### Listed entries
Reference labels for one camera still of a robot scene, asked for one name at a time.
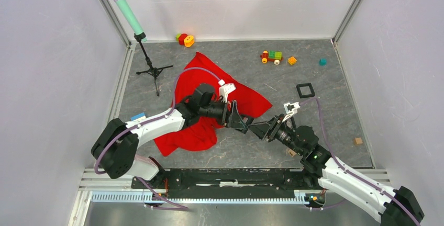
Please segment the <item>red garment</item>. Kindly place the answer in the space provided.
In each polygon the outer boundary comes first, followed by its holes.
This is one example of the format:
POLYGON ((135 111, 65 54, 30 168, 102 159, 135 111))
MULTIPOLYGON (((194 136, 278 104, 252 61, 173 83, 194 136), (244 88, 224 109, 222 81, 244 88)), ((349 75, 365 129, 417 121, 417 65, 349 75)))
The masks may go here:
MULTIPOLYGON (((174 90, 175 103, 191 95, 201 83, 211 85, 219 96, 219 80, 234 83, 236 90, 229 94, 229 100, 236 100, 240 114, 259 118, 268 111, 272 104, 252 88, 245 86, 218 67, 206 55, 197 52, 195 57, 185 67, 193 70, 182 73, 174 90)), ((188 151, 208 150, 217 143, 215 119, 200 118, 197 124, 178 132, 172 132, 154 139, 156 146, 163 156, 170 155, 176 149, 188 151)))

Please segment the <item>black square frame box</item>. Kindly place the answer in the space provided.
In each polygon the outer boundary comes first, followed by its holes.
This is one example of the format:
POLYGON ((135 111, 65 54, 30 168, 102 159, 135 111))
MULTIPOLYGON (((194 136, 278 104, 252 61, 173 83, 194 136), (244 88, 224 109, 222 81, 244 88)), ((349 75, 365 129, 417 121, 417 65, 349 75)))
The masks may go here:
POLYGON ((242 121, 244 123, 244 126, 242 129, 240 129, 240 132, 242 132, 243 134, 246 134, 249 130, 249 126, 253 123, 254 118, 250 117, 250 116, 241 116, 242 117, 242 121))

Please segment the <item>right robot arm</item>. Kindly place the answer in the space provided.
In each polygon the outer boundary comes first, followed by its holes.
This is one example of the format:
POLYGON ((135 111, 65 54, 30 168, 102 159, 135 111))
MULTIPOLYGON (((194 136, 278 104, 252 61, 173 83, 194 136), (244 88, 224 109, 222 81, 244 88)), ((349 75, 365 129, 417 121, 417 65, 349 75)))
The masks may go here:
POLYGON ((356 171, 319 145, 309 126, 289 127, 283 116, 248 125, 259 139, 280 141, 300 155, 306 187, 333 191, 358 206, 380 225, 420 225, 425 214, 413 192, 396 189, 356 171))

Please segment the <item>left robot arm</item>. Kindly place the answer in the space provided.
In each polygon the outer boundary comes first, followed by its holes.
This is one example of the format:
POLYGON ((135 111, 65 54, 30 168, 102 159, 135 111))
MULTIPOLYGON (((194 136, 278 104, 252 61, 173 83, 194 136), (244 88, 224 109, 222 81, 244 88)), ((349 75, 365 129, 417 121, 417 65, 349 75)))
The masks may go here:
POLYGON ((107 174, 111 179, 128 174, 144 179, 152 188, 160 187, 164 183, 160 165, 151 157, 138 156, 138 148, 163 135, 189 128, 201 117, 246 133, 253 118, 240 114, 237 102, 228 99, 235 89, 233 83, 224 84, 215 94, 211 85, 201 84, 191 95, 160 114, 139 121, 111 120, 91 149, 96 159, 96 174, 107 174))

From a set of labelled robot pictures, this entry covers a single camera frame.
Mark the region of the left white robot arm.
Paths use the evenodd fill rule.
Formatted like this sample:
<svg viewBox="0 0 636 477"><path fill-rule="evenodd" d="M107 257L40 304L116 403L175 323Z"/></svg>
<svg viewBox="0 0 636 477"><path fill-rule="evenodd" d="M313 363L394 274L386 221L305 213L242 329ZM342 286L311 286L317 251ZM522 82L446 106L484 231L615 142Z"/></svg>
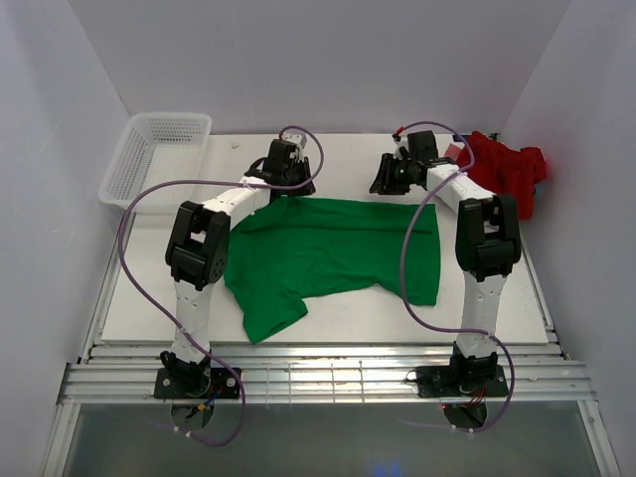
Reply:
<svg viewBox="0 0 636 477"><path fill-rule="evenodd" d="M211 298L229 264L231 230L284 195L316 192L309 181L306 142L303 133L284 133L243 174L241 186L204 203L187 201L178 210L165 254L174 280L178 325L160 360L167 379L189 397L203 395L211 384Z"/></svg>

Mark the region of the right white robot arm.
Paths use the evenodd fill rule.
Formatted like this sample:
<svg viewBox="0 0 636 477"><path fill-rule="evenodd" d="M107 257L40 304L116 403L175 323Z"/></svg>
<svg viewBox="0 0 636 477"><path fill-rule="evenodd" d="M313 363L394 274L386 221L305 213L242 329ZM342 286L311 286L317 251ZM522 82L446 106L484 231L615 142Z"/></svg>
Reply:
<svg viewBox="0 0 636 477"><path fill-rule="evenodd" d="M501 294L521 258L517 203L474 182L469 168L439 155L432 131L398 129L396 149L381 158L373 194L404 195L422 187L456 215L455 256L464 274L461 326L445 366L424 366L414 381L423 397L502 397L508 387L498 363L496 328Z"/></svg>

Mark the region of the green t shirt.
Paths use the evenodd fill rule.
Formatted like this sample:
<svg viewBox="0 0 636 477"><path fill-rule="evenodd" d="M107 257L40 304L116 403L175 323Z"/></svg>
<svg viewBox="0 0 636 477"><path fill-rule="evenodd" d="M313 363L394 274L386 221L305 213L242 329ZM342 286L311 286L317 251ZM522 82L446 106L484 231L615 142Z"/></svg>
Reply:
<svg viewBox="0 0 636 477"><path fill-rule="evenodd" d="M232 229L224 281L257 344L306 316L308 298L378 285L433 306L440 275L433 205L285 197Z"/></svg>

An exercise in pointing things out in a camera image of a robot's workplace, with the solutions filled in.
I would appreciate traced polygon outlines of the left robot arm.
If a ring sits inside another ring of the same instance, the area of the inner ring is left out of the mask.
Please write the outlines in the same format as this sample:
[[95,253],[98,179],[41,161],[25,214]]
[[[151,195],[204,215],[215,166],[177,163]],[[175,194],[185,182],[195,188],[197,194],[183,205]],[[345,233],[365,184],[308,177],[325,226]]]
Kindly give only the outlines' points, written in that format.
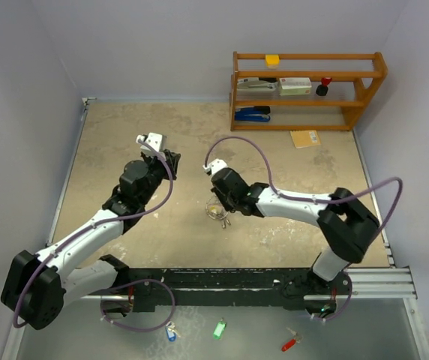
[[120,294],[131,285],[129,267],[114,256],[102,256],[85,268],[79,265],[149,214],[146,205],[163,180],[176,180],[180,159],[165,149],[132,160],[87,223],[49,247],[36,253],[23,250],[13,258],[1,303],[13,311],[14,328],[43,329],[73,301],[100,290]]

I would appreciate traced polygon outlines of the large metal keyring with clips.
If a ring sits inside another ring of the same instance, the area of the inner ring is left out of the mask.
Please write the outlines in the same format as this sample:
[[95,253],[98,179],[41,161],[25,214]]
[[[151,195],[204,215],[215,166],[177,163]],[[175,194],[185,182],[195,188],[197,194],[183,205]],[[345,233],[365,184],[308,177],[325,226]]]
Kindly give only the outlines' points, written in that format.
[[212,195],[206,202],[205,212],[212,220],[219,221],[223,229],[232,225],[227,210],[215,195]]

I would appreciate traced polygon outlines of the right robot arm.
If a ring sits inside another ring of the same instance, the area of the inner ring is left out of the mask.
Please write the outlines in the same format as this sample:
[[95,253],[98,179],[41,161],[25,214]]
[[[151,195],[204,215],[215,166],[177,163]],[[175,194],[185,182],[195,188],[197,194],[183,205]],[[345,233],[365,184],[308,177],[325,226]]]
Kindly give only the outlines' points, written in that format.
[[377,237],[380,222],[358,199],[337,203],[352,196],[339,187],[333,193],[315,194],[301,201],[302,193],[276,194],[268,184],[247,184],[228,166],[205,169],[211,191],[228,212],[258,218],[286,218],[310,224],[321,230],[328,247],[316,258],[308,285],[315,293],[326,293],[335,277],[352,263],[360,263]]

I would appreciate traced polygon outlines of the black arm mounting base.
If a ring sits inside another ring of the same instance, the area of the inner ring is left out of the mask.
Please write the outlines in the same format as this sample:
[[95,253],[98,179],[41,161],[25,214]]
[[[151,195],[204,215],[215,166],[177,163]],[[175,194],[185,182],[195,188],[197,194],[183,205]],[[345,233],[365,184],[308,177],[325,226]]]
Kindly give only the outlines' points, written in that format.
[[133,311],[157,306],[276,307],[288,311],[320,310],[334,296],[350,294],[351,279],[339,273],[320,280],[310,268],[124,268],[107,289],[95,292],[126,296],[132,287]]

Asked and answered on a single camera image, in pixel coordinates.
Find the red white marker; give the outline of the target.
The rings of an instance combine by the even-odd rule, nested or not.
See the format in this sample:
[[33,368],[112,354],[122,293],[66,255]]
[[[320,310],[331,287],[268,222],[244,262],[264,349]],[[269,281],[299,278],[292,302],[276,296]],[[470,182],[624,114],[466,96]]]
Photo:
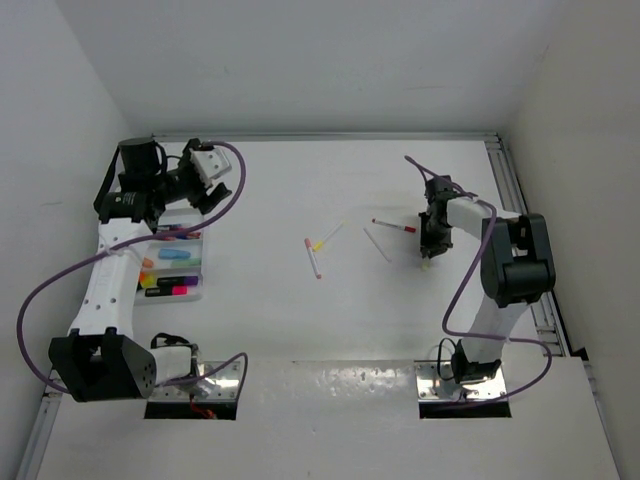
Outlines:
[[391,229],[395,229],[395,230],[399,230],[399,231],[404,231],[404,232],[408,232],[408,233],[416,233],[417,232],[417,229],[415,227],[412,227],[412,226],[409,226],[409,225],[390,223],[390,222],[379,220],[377,218],[373,218],[371,220],[371,222],[373,224],[375,224],[375,225],[379,225],[379,226],[383,226],[383,227],[386,227],[386,228],[391,228]]

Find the clear grey pen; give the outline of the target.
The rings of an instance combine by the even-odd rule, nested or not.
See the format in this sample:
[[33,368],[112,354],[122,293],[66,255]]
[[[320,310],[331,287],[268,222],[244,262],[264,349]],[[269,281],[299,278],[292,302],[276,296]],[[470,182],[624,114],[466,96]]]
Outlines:
[[392,260],[389,257],[389,255],[385,252],[385,250],[383,249],[382,245],[378,242],[378,240],[373,236],[373,234],[370,232],[370,230],[367,227],[363,227],[363,231],[365,233],[365,235],[367,236],[367,238],[372,242],[372,244],[374,245],[374,247],[377,249],[377,251],[381,254],[381,256],[385,259],[385,261],[387,261],[388,263],[391,263]]

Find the green eraser case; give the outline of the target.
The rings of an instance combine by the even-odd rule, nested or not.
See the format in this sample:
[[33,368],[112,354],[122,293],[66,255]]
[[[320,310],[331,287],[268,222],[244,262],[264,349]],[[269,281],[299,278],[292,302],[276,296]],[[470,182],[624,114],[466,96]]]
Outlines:
[[176,259],[172,260],[170,267],[172,269],[200,267],[202,260],[200,258]]

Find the blue eraser case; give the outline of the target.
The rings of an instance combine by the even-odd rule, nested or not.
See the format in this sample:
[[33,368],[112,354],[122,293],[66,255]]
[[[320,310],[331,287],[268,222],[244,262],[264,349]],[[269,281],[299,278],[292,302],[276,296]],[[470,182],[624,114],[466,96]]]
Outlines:
[[161,248],[157,256],[161,260],[186,260],[190,259],[192,254],[188,250]]

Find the purple black highlighter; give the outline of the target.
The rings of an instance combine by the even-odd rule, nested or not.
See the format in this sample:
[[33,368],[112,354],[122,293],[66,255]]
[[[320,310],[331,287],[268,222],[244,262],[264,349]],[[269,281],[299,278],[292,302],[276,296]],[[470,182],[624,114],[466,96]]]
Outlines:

### What you should do
Take exactly the lines from the one containing "I would appreciate traced polygon outlines of the right" through the one containing "I would appreciate traced polygon outlines of the black" in the data above, and output them with nothing added.

### Result of the task
I would appreciate traced polygon outlines of the right robot arm.
If a ring sits inside another ring of the same instance, the area of the inner ring is left out of the mask.
Please write the outlines in the same format as this sample:
[[95,253],[98,179],[41,161],[25,214]]
[[[151,195],[204,215],[215,166],[177,163]],[[175,194],[185,182],[195,188],[197,194],[183,205]],[[345,233],[365,184],[308,177],[325,226]]]
Kindly give only the outlines' points, written in that format.
[[377,237],[380,222],[358,199],[337,203],[352,196],[339,187],[333,193],[315,194],[301,201],[302,193],[276,194],[268,184],[247,184],[228,166],[205,169],[211,191],[228,212],[258,218],[286,218],[310,224],[321,230],[328,247],[316,258],[308,285],[315,293],[326,293],[335,277],[352,263],[360,263]]

I would appreciate traced polygon outlines of the black arm mounting base.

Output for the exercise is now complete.